Saturday, September 27, 2008

Harvard economist corrects Obama's mortgage crisis narrative

Harvard Economist Greg Mankiw, responding to Obama's account of how the mortgage crisis came about:
Senator Obama might want to read this NY Times article from 1999:
In a move that could help increase home ownership rates among minorities and low-income consumers, the Fannie Mae Corporation is easing the credit requirements on loans that it will purchase from banks and other lenders....Fannie Mae, the nation's biggest underwriter of home mortgages, has been under increasing pressure from the Clinton Administration to expand mortgage loans among low and moderate income people.

13 comments:

sporcupine said...

Those rotten, reckless Clintons. These eight years have been way too long. I'm so glad they'll be out of the White House in a few months.

Lee said...

I guess all problems take less than eight years to develop.

sporcupine said...

Lee,

You missed my point. Many of the most important problems longer than eight years to develop into a true crisis.

Since this one was so long in coming, it's really sad that Americans didn't pay attention to that 1999 warning.

If we had, we could have moved within a year of two to elect a president with, like, an MBA or something.

Anonymous said...

It is amazing that with the Republicans controlling Presidency and Congress for much of the last 8 years and especially with loan lobbyists so intimately connected with McCain and the unholy revolving trinity of government official, lobbyist, and businessman, that nothing could have been done to avert this crisis. I guess we will never have stability until the last liberal is run out of the country, locked up, or dead.

jah

Lee said...

There were a couple of halfhearted attempts by Republicans to reel in the P.C. viruses loosed by Carter and Clinton on the housing industry.

But their hearts weren't in it as long as their Wall Street buddies made money in an up housing market.

Can we at least agree that it's a bad idea for government to force lenders to lend money to people who can't afford it?

Martin Cothran said...

Jah,

So the Democrats don't have any culpability in this?

sporcupine said...

Martin,

So, the Republicans have less than two-thirds culpability?

Martin Cothran said...

I just wondered why the silence on Democratic involvement in pushing for easy credit for people who can't pay it back. Bush certainly deserves credit for this. But I get a funny feeling he didn't start it.

Lee said...

I'd give the blame about two/thirds Democrat and one/third Republican.

Which is how this sort of thing usually plays out.

1. We get in trouble with dumb liberal Democratic ideas like forcing mortgage lenders to lend money to folks based on their skin color and not on their ability to repay. You know, affordable housing. Bigoted money lenders. And all that.

2. We proceed deeperin to trouble because Republicans with only the squishiest notions of a philosophy go along to get along. You know. Compassionate conservatism. Bipartisanship. And all that.

3. The conservative Republican remnant predicts disaster and get no credit for being right.

We're in this because of liberal do-gooder notions of applying government leverage to private sector decision-making. Because of federal sponsorship of quasi-government corporations like Fannie Mae and Freddie Mac. And because liberals always believe bad government can be fixed with more government.

And the private sector will get the blame because they're not as good as politicians are at deflecting the blame.

sporcupine said...

Lee,

I'm sad for those poor powerless bankers.

I take it they were also unable to meet with legislators to point out the problem themselves, unable to afford lobbyists, unable to write letters to the editor, unable to buy ads in the paper, and unable to write to their own stockholders to explain the problem?

Or were they just cowed into silence by bearded professors and women who don't shave their legs?

Lee said...

Many bankers, and certainly the ones from Freddie and Fannie, were certainly to blame.

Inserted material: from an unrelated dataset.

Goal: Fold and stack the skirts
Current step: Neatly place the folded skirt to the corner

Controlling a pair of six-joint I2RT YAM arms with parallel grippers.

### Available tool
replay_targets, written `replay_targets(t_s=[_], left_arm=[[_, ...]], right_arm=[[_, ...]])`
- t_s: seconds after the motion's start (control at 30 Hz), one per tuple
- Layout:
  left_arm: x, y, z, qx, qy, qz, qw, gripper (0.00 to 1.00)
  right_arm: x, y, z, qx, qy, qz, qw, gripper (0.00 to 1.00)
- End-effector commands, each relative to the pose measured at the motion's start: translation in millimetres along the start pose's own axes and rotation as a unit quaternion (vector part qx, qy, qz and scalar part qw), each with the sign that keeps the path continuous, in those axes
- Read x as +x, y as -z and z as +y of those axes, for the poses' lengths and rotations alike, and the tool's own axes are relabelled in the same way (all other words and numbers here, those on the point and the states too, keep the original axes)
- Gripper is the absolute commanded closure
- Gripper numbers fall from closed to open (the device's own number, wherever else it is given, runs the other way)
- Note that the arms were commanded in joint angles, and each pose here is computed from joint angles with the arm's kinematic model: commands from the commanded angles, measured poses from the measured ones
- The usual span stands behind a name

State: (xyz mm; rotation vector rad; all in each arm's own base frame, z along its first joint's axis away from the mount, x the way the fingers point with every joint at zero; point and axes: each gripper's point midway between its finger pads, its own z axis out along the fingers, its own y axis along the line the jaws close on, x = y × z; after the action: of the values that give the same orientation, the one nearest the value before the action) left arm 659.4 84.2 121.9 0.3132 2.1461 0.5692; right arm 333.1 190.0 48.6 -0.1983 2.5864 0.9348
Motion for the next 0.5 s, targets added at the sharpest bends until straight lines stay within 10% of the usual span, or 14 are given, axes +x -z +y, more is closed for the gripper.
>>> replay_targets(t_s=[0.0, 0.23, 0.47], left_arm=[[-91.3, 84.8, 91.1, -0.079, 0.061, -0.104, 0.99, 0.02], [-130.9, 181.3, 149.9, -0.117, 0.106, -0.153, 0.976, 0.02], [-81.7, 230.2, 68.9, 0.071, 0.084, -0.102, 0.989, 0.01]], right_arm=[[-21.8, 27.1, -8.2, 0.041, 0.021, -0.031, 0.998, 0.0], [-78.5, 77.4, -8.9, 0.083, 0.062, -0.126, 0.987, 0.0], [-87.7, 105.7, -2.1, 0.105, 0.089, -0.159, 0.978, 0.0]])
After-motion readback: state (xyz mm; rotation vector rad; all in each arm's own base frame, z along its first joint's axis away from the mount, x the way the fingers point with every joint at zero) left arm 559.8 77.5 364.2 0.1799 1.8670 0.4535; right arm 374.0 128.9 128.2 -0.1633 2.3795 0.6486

They discovered they could make money on bad loans as long as the market continued to appreciate. I have acknowleded this already in several posts, but apparently I need to say it again.

But ridicule aside, your position is essentially to blame the rape victim. All you're pointing out is that some of the rape victims are prostitutes. That does not absolve the rapists.

And note to "moderate" Republicans: this is what you can expect when you go along half-willingly with bum liberal ideas. You get blamed for it when things go south. You get more blame, in fact, than the liberals whose idea it was.

One of these days, maybe Republicans will learn, but I doubt I'll live to see it.

Anonymous said...

silence cause i had to go out of town'

of course the democrats bear some responsibility
but the conservatives bear the vast majority
needless to say, MC only mentions the liberals - that is what i mean when i say he misrepresents the facts


from the NYT

Dozens of interviews, most from people who requested anonymity to avoid legal repercussions, offer an inside account of the critical juncture when Fannie Mae’s new chief executive, under pressure from Wall Street firms, Congress and company shareholders, took additional risks that pushed his company, and, in turn, a large part of the nation’s financial health, to the brink.

Between 2005 and 2008, Fannie purchased or guaranteed more than $230 billion in loans to risky borrowers — more than three times as much as in all its earlier years combined, according to company filings and industry data.
'



jah

Martin Cothran said...

Jah,

How are conservatives responsible for this? What conservative policies helped bring this about?